A withering silence answered him.
“Freddie looks comfortable.”
“Freddie is always comfortable. Why are you spying on a lady’s bed?”
“I came to ask you to go for a drive with me. In secret.”
“I gathered the secret part. How many people traipse through that corridor at night?”
“No one,” he assured her. “Ever. You’re the only person other than Wick who knows it exists.”
“This is England,” she pointed out. “You didn’t build the castle yourself. Probably half your guests know of its existence.” Suddenly an eye presented itself before him. It was a beautiful eye, pale green like the light that comes through a stained glass window, and ringed in brown.
“Is that you?” she asked suspiciously.
“Of course it’s me.”
“Should I pull a lever to let you out?”
“There’s no entrance to any of the bedrooms.”
“Just for peeping,” Kate muttered. “How distasteful.”
“I’ve got a carriage downstairs, and a picnic. I told the footman that I would take one of my aunts to see the old nunnery.”
“A nunnery sounds like a barrelful of monkeys,” she said, turning away. All he could see was Freddie again. She continued, off to the right. “And your aunt, will she enjoy this excursion?”
“Just the two of us,” Gabriel said, and held his breath. No proper young lady would do it. Ever. No chaperone, no maid, no aunt?
Kate’s eye reappeared. “Are you planning to seduce me in the carriage?” The green looked a little darker with displeasure.
“I’d love to,” he said regretfully, “but I wouldn’t be able to live with my own conscience, so I won’t.”
“Have you a conscience when it comes to people like me? I thought you and Wick had summed up my circumstances.”

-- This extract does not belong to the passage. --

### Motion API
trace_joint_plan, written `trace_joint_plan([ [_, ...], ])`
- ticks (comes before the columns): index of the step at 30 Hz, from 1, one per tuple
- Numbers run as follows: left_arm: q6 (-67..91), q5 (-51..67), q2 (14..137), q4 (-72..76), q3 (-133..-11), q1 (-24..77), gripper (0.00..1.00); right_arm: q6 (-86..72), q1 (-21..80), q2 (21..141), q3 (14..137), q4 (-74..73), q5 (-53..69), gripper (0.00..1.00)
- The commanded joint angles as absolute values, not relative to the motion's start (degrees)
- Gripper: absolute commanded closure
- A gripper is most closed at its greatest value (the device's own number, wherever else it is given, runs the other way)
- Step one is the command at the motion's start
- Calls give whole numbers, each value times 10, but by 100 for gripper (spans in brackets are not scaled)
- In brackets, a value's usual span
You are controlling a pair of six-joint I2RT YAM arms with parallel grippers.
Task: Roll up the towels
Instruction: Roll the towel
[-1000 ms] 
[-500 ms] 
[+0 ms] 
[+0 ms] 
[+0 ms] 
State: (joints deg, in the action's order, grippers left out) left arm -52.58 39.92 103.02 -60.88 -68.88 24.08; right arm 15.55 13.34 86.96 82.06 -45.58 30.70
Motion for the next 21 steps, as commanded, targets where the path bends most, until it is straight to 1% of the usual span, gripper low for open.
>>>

“You may be illegitimate, though I don’t think you’re a swineherd’s daughter, for all your intimate knowledge of piggeries.”
“I’m not,” she said, and disappeared again. He could hear her walking about. “If I were a swineherd’s daughter would you seduce me?”
“I’ve actually never seduced a maiden,” he said.
“How virtuous of you.”
“It’s likely not a reflection of virtue,” he admitted. “Princes hardly ever manage to be alone, you know. When I was younger, I would have gladly cavorted with a maiden of any variety, but I wasn’t given a chance.”